Directions: From the listing below, return every line with the string "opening" in it.

=== Begin Enclosure ===

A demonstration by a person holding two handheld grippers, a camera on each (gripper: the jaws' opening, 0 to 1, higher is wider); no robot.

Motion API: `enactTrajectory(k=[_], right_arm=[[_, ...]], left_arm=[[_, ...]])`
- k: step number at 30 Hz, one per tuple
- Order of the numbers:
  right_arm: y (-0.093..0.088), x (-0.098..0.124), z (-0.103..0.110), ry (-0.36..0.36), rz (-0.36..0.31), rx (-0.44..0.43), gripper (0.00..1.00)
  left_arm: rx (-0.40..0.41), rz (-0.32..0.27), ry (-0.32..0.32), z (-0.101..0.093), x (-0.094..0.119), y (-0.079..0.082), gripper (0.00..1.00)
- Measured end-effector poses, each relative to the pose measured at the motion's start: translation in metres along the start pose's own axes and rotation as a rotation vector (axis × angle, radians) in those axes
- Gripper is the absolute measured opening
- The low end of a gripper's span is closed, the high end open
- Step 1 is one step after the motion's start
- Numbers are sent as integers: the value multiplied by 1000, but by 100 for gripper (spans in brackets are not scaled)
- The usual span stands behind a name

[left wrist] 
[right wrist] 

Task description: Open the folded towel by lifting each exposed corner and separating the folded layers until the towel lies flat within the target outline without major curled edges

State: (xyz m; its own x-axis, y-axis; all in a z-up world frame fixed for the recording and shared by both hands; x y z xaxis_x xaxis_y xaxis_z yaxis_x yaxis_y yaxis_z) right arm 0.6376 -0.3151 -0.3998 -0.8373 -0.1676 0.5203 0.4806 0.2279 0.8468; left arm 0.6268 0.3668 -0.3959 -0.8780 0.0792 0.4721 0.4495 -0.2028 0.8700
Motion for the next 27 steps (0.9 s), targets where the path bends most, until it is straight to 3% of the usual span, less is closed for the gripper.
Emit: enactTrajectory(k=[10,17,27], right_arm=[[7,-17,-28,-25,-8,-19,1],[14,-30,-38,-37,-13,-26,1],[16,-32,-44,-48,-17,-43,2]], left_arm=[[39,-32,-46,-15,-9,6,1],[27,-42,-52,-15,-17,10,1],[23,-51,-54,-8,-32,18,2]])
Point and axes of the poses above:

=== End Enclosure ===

Output below:
A demonstration by a person holding two handheld grippers, a camera on each (gripper: the jaws' opening, 0 to 1, higher is wider); no robot.
- Gripper is the absolute measured opening

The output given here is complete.